Nicole laughs again, the sound of glass shards falling to a carpeted floor. "Do you imagine that that pert little partner of yours could ever understand you the way that I do?" Her eyes are amused. Mocking. An unhesitating hand slips its way between their bodies. "I'm not going away, Bobby..."
*
Bobby's eyes come open quickly. Disoriented, he blinks at the grey light filtering in through the blinds of his empty apartment.
The blurry numbers on the VCR clock point out that it's nearly time to face another day; rubbing a hand over his face, he drags himself off the couch and staggers to his feet. Only a handful of hours since his body and mind gave in to the exhaustion of the day before, and his eyes are barely open as he stumbles along the familiar path to his bathroom.
His thoughts are muddled, sticky with sleep. But as he moves reflexively through his morning routines, things begin to solidify in his unoccupied mind. Connie Matson, dead. Dan Croydon, dead. Missing anthrax possibly headed at this very moment toward unknown targets. Each one carries a weight all its own.
He's brushing his teeth by the time the dream starts to work its way back to him; Bobby freezes, the smell of her mingling with the mint of the toothpaste. Methodically he spits, rinses the brush, puts everything back into the medicine cabinet. He carefully closes the mirrored door, avoiding his own reflection.
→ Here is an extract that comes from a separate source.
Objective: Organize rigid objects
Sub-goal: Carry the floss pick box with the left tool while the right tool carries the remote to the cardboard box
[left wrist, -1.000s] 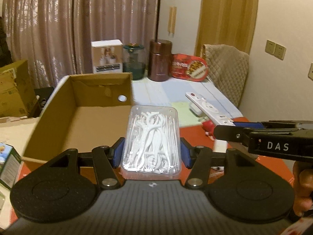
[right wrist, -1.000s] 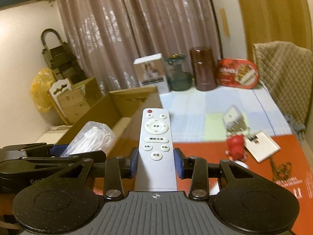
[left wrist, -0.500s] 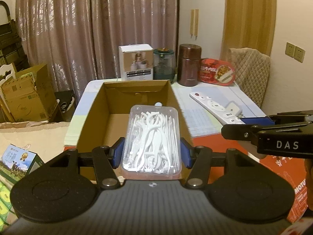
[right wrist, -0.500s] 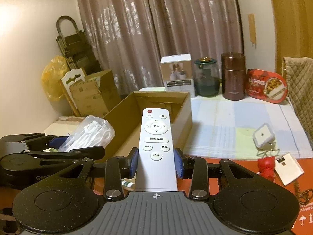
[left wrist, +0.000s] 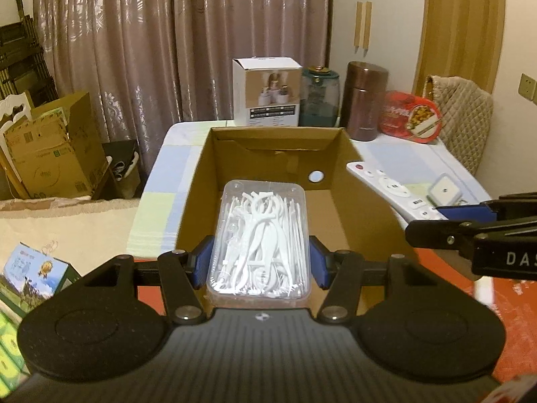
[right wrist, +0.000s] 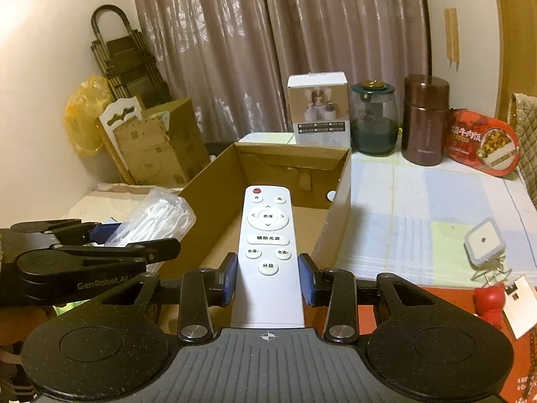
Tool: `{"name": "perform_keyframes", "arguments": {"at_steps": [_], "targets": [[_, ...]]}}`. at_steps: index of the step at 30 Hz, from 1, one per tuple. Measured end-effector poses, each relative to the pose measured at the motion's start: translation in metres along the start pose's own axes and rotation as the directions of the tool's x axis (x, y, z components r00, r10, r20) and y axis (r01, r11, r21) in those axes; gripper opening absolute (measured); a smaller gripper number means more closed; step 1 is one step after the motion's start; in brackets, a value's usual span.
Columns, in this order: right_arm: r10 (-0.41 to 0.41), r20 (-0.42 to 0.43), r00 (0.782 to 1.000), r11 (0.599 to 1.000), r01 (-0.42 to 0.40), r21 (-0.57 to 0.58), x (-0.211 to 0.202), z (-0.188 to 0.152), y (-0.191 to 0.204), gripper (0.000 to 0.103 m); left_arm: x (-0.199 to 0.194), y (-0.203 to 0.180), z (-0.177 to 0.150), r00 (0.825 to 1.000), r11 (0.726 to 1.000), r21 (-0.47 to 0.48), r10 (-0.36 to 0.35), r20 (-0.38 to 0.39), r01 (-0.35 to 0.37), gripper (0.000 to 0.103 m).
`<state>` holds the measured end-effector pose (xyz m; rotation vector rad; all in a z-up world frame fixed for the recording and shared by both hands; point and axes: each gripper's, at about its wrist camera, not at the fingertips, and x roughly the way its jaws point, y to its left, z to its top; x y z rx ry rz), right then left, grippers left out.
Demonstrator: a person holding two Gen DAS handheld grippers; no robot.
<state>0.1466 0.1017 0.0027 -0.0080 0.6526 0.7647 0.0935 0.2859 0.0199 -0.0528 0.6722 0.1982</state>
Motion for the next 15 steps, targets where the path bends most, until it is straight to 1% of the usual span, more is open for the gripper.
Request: {"name": "perform_keyframes", "arguments": {"at_steps": [3,9,10,13,15], "targets": [[-0.015,-0.015,1.0,1.0,0.015,-0.005,0.016,0.003,0.003,0.035,0.015,0.007,0.0,1.0,1.0,-0.006,0.008,-0.001,-0.008,0.053],[-0.036,-0.04,0.999,0.999,0.035,-0.028,0.043,0.005,0.006,0.035,0.038,0.016,-0.002,1.0,0.999,-0.034,-0.018,-0.007,0.018,0.053],[-0.038,-0.044,0.998,0.999,0.037,-0.029,0.047,0.004,0.006,0.035,0.041,0.015,-0.003,1.0,0.999,-0.029,-0.018,-0.008,0.018,0.053],[-0.044,-0.049,0.998,0.999,0.043,-0.033,0.055,0.004,0.006,0.035,0.045,0.014,-0.005,1.0,1.0,-0.001,0.013,-0.01,-0.013,0.053],[-0.047,-0.048,0.998,0.998,0.045,-0.035,0.059,0.004,0.006,0.035,0.044,0.017,-0.004,1.0,1.0,-0.018,0.003,-0.001,-0.003,0.053]]}}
It's been a long time since he last dreamed of Nicole - or at least as far as he remembers - and he wonders why it's happening again now. Though perhaps it's not such a stretch, what with his glaring misjudgment of the current situation. But does this mean she'll be returning to haunt him every time he makes a mistake?
His hands tighten their grip on the lip of the sink. He can't be constantly looking for her over his shoulder.
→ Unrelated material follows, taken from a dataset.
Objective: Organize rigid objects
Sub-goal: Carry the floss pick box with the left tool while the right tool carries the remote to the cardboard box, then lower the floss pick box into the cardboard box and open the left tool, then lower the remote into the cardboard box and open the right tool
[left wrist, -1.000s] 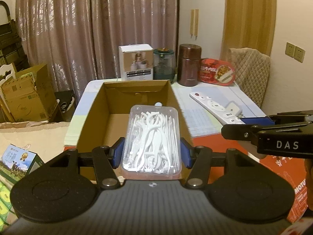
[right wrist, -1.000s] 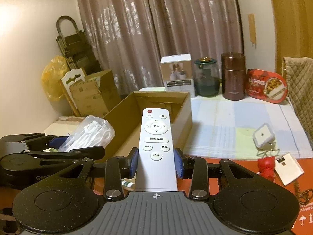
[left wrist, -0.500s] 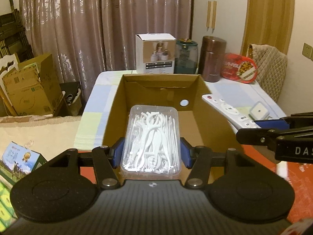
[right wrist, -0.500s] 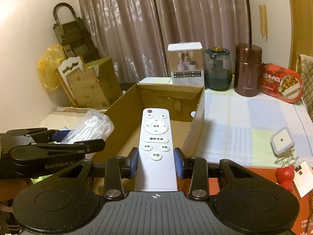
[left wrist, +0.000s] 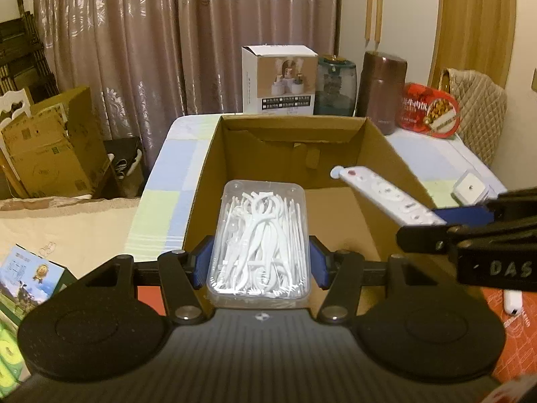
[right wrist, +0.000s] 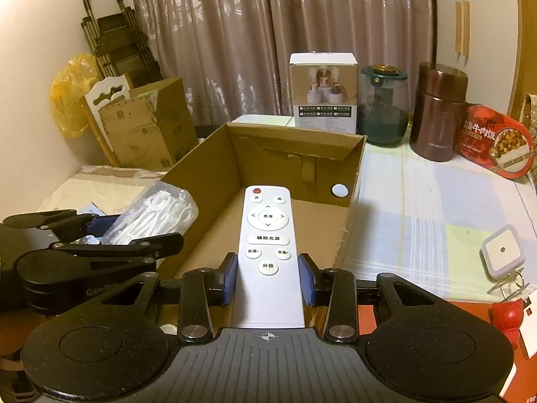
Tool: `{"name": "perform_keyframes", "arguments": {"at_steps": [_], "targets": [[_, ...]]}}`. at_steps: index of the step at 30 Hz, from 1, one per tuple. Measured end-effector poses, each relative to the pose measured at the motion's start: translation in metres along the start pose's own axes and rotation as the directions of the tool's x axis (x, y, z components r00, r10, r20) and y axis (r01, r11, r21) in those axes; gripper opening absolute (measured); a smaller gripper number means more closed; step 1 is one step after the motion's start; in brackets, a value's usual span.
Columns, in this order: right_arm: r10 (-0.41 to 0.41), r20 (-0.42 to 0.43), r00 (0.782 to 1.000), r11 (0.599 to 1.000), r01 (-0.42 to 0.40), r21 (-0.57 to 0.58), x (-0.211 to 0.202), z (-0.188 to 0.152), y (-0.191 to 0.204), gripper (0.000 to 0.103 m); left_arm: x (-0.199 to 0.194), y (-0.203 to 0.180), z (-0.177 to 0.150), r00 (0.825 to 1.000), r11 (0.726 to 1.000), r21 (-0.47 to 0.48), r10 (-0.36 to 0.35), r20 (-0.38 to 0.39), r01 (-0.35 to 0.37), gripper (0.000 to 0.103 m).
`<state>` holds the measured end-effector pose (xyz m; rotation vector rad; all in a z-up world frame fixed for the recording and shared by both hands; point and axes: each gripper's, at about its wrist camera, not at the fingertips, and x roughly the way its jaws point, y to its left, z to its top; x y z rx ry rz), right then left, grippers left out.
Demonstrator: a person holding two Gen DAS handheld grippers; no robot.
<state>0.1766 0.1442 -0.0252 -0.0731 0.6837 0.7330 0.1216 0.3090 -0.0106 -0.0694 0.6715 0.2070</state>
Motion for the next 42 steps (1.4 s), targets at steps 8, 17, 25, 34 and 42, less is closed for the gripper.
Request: {"name": "perform_keyframes", "arguments": {"at_steps": [8,17,25,34,42], "targets": [[-0.025,-0.003,1.0,0.999,0.025,-0.021,0.013,-0.004,0.006,0.035,0.009,0.004,-0.007,1.0,1.0,-0.001,-0.011,-0.004,0.011,0.053],[-0.037,-0.007,0.999,0.999,0.037,-0.028,0.017,-0.007,0.006,0.035,0.018,0.002,-0.011,0.999,0.999,0.006,-0.037,-0.019,0.037,0.053],[-0.04,-0.003,0.999,0.999,0.04,-0.021,0.016,-0.008,0.004,0.035,0.017,0.004,-0.012,0.999,0.999,-0.01,-0.044,0.007,0.044,0.061],[-0.037,-0.005,0.999,0.999,0.036,-0.025,0.015,-0.009,0.005,0.035,0.016,0.009,-0.012,0.999,0.998,-0.042,-0.051,0.006,0.051,0.06],[-0.036,-0.007,0.999,0.999,0.035,-0.022,0.016,-0.009,0.004,0.035,0.017,0.009,-0.012,0.998,0.998,-0.043,-0.055,0.007,0.055,0.06]]}}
(I'm not going away, Bobby.)
His knuckles are as white as the porcelain between his fingers.
(You can't escape me, Bobby.)
Pieces begin to click into place. The unfinished puzzle starts to suggest a complete picture.
He tells himself it was nothing but a dream, his subconscious toying with events from his waking world. He tells himself that she is out of his life, only a ghostly outline filled in with pieces of himself. He tells himself that he can't actually smell her perfume. Can't feel her hands on him. Can't hear her laughing like an echo in the other room.
His eyes flick up to meet the ones in the mirror, and the memory of her smile flashes across the glass. This time around his arms can move just fine, and his already bruised fist slams hard against the unyielding wall.